# TO DO:
All lines in the data below carrying the string "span" are to be located and copied.

# COLLECTED DATA:
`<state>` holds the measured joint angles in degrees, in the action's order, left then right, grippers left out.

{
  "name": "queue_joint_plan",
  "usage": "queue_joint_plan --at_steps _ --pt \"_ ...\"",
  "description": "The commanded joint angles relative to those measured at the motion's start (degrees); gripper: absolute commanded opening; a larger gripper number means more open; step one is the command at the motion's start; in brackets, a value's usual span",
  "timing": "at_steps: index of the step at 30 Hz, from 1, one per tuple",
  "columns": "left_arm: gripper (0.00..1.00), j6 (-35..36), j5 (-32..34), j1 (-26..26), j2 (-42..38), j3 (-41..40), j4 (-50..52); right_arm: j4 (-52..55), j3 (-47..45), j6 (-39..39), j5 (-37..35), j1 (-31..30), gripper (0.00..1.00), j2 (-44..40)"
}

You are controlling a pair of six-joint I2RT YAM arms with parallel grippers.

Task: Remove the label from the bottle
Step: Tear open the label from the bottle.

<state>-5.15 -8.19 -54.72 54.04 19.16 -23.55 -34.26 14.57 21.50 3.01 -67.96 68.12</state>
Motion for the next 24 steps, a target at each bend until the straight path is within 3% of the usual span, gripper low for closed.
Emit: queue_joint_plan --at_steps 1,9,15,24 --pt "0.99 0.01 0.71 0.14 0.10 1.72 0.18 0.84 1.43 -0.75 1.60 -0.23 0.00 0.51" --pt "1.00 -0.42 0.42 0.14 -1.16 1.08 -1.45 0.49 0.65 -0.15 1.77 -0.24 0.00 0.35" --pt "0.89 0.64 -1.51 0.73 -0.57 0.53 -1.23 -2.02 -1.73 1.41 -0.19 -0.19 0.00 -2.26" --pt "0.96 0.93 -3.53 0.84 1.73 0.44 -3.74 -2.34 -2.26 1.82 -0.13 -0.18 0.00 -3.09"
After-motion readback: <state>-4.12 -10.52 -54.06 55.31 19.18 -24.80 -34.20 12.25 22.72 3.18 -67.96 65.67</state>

# RESPONSE BOX:
  "description": "The commanded joint angles relative to those measured at the motion's start (degrees); gripper: absolute commanded opening; a larger gripper number means more open; step one is the command at the motion's start; in brackets, a value's usual span",
Motion for the next 24 steps, a target at each bend until the straight path is within 3% of the usual span, gripper low for closed.

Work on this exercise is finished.